Chapter Seventeen

AT ten o’clock the next morning, Anita entered the press briefing room in front of a couple of hundred reporters. Those who had arrived earliest were on chairs, the rest of us were pressed around the edges of the room. As she climbed the three steps to a podium and took a seat, the room was silent except for the soft clatter of camera shutters.

She was flanked by women: Veronica Mann to one side of her, Sheryl to the other, her hand holding Anita’s tightly, her head bent so low that I could not see her face.

Mike was nowhere to be seen, and neither was Jacqui. All of which seemed to me to be ludicrous. To have the father of the missing baby absent was to raise questions with a screaming red light. And where was the missing baby’s older sister?
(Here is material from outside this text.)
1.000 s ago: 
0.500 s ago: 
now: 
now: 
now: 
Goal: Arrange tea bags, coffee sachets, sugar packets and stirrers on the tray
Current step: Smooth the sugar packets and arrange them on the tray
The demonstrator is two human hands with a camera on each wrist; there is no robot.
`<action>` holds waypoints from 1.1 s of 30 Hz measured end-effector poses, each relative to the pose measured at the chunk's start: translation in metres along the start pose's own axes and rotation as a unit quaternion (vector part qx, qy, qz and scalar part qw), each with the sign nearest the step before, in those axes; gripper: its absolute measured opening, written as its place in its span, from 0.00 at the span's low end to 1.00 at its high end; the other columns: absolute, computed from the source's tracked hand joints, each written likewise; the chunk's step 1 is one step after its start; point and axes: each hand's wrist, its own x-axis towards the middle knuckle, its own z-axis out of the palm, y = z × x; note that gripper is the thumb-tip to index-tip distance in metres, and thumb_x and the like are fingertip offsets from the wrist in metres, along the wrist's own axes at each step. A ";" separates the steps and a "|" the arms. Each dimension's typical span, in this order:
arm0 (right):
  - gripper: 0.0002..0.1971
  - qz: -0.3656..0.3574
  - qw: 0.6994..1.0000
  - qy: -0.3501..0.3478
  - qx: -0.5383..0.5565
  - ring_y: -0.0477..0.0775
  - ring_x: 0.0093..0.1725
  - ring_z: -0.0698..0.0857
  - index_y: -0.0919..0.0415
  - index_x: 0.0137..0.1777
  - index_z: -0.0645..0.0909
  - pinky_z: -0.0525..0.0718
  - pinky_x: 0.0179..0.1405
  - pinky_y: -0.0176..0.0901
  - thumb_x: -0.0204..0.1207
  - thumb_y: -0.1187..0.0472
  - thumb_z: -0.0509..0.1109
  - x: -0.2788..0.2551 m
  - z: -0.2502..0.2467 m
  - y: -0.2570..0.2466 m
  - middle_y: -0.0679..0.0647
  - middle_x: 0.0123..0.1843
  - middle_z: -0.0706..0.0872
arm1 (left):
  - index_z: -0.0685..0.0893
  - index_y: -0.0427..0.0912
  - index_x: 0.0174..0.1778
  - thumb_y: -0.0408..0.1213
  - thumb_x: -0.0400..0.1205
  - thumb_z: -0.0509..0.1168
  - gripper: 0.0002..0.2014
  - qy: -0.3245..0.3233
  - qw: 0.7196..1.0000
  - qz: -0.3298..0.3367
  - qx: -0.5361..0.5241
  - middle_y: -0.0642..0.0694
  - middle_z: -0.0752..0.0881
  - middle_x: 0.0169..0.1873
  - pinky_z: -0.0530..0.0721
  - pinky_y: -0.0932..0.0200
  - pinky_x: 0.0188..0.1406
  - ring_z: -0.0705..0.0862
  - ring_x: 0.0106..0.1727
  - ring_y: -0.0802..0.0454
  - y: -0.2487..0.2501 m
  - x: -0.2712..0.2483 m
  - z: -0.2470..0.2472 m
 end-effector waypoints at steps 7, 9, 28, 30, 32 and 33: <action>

I watched Veronica Mann’s face, hoping for an indication of what was going on. When I first met Veronica she was a lowly police constable, and she wore volcanic orange and reds. With promotion had come gravitas. She wore a pin-striped trouser suit and a white shirt. I could see the toll that Christopher’s disappearance was taking on her. The skin under her eyes was puffy and creased with lack of sleep, and the whites of her eyes were pink. She murmured a word in Anita’s ear and gave her a comforting pat on the arm. Anita sat for a moment behind the forest of microphones as a man farther along the podium identified himself as Inspector Mitford, introduced her, and asked her to say a few words.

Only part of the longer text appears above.